#### Exercise prompt
Copy out each line of the data below in which the string "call" appears.

#### Information provided
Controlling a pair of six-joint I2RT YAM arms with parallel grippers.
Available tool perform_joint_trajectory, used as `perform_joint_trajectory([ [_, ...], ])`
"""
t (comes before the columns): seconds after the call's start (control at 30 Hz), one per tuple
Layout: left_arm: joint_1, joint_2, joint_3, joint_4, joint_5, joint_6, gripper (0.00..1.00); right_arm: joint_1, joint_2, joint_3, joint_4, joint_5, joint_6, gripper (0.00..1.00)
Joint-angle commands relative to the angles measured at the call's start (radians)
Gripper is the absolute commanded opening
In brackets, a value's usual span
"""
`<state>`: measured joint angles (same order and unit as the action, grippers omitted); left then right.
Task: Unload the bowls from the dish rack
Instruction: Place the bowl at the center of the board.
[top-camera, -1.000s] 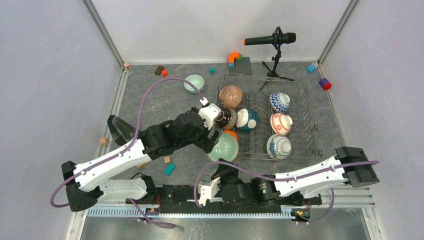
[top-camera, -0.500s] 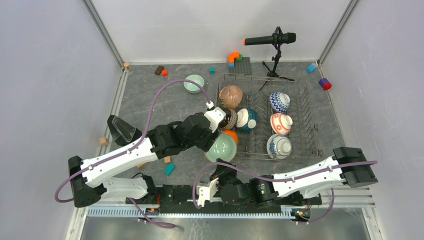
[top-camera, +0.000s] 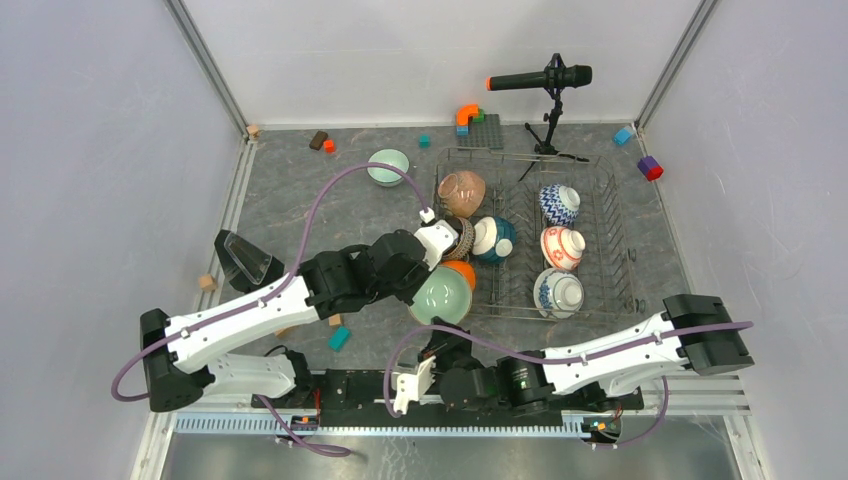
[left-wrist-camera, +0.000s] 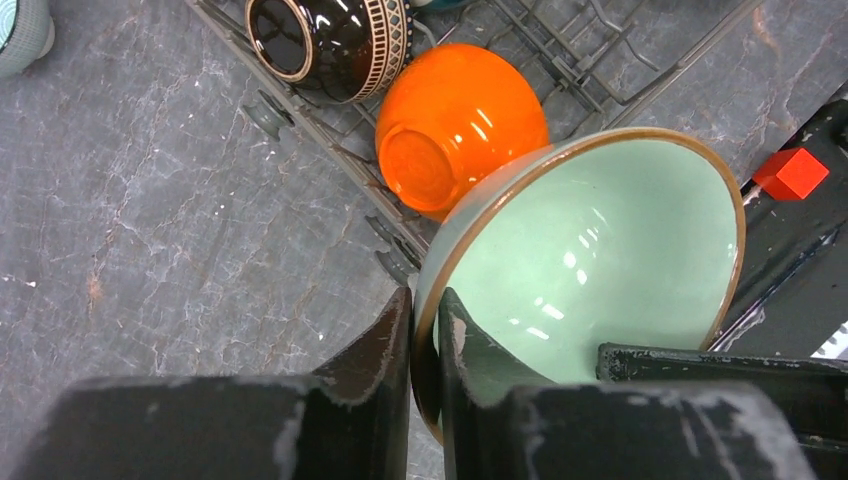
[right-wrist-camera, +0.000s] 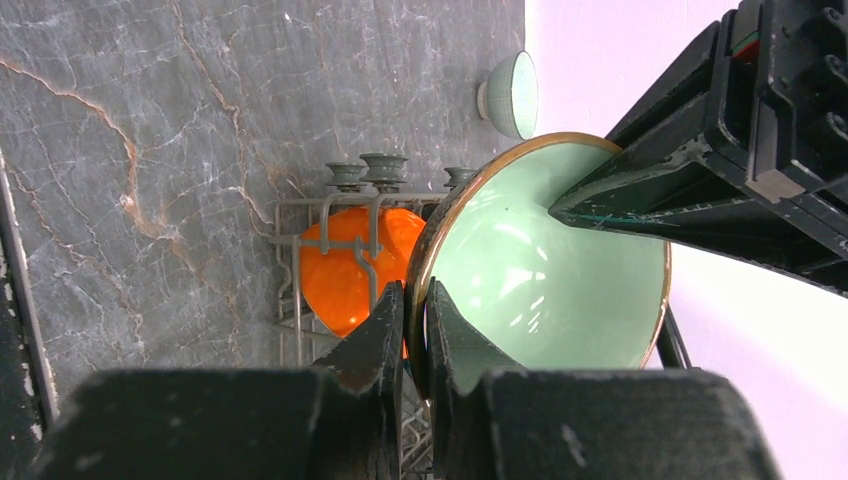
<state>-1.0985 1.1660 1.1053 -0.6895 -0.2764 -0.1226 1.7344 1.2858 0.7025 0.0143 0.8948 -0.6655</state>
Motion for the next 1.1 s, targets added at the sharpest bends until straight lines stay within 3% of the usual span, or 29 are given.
perform_joint_trajectory([
  [0.0,0.000,0.001,0.030,-0.002,-0.006,0.023,0.13,0.011,-0.005,0.040,0.073,0.052,-0.026,0.00],
  [0.07,0.000,0.003,0.032,-0.001,-0.009,0.019,0.03,0.011,-0.003,0.040,0.076,0.058,-0.023,0.00],
  [0.1,-0.001,0.003,0.031,-0.001,-0.011,0.016,0.02,0.013,-0.002,0.041,0.078,0.061,-0.021,0.00],
  [0.17,-0.001,0.004,0.030,-0.002,-0.011,0.007,0.02,0.014,0.001,0.044,0.077,0.063,-0.006,0.10],
  [0.2,-0.001,0.006,0.031,-0.002,-0.010,0.002,0.02,0.014,-0.004,0.045,0.077,0.055,0.007,0.20],
  [0.33,0.000,-0.001,0.028,0.012,-0.029,-0.024,0.02,0.014,-0.022,0.060,0.058,0.016,0.083,0.72],
  [0.37,0.000,-0.006,0.024,0.019,-0.039,-0.031,0.02,0.014,-0.017,0.075,0.039,0.002,0.108,0.97],
  [0.6,0.024,-0.058,-0.011,0.076,-0.144,-0.101,0.02,0.022,-0.063,0.152,0.018,0.004,0.291,0.98],
  [0.8,0.120,-0.154,-0.062,0.143,-0.212,-0.218,0.02,-0.010,-0.107,0.280,-0.088,0.008,0.492,0.98],
  [0.93,0.188,-0.217,-0.099,0.182,-0.247,-0.286,0.02,-0.157,-0.161,0.338,-0.166,-0.093,0.654,0.98],
  [1.07,0.238,-0.228,-0.098,0.164,-0.277,-0.358,0.02,-0.382,-0.247,0.286,-0.114,-0.283,0.827,0.98],
])
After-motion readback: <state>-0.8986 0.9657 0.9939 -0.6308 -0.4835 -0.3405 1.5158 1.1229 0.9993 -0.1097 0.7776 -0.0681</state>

#### Exercise solution
t (comes before the columns): seconds after the call's start (control at 30 Hz), one per tuple
Joint-angle commands relative to the angles measured at the call's start (radians)

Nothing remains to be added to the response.